= Data supplied =

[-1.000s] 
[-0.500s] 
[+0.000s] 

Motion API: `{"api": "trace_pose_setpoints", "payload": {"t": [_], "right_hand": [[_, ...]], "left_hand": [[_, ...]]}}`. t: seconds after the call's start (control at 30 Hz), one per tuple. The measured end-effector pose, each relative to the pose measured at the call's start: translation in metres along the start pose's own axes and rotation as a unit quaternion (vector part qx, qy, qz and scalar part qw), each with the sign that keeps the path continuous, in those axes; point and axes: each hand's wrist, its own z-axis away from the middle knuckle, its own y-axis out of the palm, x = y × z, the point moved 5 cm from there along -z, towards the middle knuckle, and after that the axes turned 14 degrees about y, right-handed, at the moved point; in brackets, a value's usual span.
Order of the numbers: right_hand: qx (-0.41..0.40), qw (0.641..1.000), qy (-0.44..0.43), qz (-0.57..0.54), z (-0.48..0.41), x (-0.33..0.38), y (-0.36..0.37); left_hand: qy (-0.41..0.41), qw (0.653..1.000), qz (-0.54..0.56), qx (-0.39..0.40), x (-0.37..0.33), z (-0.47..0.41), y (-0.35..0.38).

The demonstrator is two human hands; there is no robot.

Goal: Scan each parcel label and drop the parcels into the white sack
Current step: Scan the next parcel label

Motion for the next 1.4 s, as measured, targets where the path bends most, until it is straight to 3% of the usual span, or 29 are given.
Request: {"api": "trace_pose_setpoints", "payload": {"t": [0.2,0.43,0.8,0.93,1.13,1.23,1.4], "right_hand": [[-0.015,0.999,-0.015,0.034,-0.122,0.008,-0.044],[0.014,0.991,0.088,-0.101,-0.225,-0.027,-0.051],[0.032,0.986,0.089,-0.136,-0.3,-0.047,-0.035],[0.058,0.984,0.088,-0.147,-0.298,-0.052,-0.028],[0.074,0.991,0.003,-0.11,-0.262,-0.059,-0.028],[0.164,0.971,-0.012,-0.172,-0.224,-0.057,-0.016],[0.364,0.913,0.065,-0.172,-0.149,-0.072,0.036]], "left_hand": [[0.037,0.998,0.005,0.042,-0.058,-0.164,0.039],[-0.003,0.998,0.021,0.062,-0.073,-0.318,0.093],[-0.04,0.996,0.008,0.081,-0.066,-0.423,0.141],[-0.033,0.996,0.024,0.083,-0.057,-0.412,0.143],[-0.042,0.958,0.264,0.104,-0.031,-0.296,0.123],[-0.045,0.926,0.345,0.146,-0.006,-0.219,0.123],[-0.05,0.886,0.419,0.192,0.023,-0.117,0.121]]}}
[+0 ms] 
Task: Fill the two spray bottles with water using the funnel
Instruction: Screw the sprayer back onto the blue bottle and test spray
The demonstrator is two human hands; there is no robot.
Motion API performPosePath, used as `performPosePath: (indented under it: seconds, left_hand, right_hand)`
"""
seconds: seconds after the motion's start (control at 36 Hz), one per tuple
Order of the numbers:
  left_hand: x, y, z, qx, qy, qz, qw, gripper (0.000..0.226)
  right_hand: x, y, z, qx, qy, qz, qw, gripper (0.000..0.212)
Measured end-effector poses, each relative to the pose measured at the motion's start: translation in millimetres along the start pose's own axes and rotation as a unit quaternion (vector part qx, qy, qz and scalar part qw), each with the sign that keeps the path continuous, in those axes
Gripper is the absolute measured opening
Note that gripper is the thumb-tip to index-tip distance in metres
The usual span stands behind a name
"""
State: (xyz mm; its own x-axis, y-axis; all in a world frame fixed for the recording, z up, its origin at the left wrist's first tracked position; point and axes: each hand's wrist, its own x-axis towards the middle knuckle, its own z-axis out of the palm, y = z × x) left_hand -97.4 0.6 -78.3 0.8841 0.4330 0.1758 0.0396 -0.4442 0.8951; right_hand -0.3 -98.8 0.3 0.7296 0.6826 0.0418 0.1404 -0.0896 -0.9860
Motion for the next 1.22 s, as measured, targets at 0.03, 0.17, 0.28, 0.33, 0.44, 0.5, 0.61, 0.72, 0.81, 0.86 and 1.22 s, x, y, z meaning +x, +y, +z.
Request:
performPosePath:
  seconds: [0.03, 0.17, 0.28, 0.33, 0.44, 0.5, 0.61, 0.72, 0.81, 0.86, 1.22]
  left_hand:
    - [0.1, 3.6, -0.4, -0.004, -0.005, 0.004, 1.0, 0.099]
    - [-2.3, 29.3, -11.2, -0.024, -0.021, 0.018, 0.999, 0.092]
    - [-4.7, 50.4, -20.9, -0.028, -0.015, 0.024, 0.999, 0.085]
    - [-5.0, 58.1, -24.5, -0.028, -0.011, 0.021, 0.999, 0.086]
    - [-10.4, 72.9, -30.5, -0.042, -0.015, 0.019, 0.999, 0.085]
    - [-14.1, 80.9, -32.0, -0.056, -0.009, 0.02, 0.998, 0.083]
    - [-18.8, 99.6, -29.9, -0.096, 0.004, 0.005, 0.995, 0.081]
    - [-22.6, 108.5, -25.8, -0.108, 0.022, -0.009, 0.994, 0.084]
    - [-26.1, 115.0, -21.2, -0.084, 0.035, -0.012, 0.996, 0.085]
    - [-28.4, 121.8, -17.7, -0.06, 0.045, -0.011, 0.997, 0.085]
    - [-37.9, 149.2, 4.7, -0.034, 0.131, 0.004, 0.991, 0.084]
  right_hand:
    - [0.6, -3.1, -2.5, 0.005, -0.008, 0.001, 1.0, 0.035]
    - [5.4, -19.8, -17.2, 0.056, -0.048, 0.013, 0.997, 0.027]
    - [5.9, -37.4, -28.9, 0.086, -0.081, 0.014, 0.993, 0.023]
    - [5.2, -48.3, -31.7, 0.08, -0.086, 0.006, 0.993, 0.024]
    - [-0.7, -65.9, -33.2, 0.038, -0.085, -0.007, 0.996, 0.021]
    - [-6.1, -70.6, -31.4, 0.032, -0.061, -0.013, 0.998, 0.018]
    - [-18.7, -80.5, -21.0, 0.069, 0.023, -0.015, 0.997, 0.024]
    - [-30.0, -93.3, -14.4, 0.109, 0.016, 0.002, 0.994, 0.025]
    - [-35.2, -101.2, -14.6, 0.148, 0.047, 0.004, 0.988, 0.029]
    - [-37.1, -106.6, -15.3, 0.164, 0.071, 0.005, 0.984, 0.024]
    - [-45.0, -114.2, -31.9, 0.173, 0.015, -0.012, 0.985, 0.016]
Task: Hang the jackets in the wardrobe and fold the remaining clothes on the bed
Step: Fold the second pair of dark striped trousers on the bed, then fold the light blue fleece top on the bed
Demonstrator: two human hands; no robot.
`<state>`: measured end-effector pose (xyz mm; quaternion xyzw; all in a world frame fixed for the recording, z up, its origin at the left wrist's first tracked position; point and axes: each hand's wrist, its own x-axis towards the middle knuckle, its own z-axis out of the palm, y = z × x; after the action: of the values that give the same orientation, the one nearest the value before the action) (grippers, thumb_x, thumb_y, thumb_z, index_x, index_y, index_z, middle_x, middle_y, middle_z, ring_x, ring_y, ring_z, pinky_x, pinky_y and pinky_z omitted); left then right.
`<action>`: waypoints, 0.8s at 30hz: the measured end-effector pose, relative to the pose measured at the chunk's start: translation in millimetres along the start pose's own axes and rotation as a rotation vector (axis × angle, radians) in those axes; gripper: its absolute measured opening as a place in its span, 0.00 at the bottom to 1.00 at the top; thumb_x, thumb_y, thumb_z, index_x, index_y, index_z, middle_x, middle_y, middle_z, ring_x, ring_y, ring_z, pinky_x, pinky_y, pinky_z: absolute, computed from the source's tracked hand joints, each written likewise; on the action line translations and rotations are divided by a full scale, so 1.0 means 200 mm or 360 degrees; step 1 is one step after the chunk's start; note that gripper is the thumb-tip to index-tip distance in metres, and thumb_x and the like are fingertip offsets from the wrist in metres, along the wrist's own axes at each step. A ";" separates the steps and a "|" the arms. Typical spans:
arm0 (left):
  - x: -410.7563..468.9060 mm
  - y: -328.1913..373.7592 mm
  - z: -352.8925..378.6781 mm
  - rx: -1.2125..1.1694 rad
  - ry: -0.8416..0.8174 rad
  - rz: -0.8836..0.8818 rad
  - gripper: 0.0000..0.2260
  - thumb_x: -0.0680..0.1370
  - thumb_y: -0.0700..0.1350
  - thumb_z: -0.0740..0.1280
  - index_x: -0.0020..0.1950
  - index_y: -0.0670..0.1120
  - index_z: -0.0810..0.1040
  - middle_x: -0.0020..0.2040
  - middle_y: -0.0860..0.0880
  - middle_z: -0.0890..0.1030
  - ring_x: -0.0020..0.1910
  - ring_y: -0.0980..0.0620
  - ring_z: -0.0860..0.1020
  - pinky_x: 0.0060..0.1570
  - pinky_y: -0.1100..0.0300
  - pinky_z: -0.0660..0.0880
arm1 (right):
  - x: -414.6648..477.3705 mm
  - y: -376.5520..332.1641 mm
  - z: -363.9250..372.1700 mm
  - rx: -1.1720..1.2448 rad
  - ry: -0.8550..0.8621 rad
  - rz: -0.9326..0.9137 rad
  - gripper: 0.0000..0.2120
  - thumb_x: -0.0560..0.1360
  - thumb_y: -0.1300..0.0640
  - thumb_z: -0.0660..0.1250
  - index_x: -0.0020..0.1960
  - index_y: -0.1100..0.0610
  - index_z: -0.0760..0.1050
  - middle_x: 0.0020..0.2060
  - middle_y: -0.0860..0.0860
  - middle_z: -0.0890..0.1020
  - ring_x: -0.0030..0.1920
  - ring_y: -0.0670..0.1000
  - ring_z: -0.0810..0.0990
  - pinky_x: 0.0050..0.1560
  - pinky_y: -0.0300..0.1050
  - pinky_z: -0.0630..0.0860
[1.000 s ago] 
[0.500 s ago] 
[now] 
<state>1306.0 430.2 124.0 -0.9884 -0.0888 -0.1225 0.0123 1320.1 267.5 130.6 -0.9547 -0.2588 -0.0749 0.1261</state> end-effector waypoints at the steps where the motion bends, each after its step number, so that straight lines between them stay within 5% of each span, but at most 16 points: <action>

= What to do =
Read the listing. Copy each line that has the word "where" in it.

= Solution to the problem =
Motion for the next 1.4 s, as measured, targets where the path bends most, until it is straight to 3% of the usual span, or 29 are given.
<state>1306.0 430.2 124.0 -0.9884 -0.0888 -0.1225 0.0123 1320.1 267.5 130.6 -0.9547 -0.2588 -0.0749 0.1261</state> end-effector waypoints at the steps where the motion bends, each after its step number, so that straight lines between them stay within 5% of each span, but at most 16 points: <action>

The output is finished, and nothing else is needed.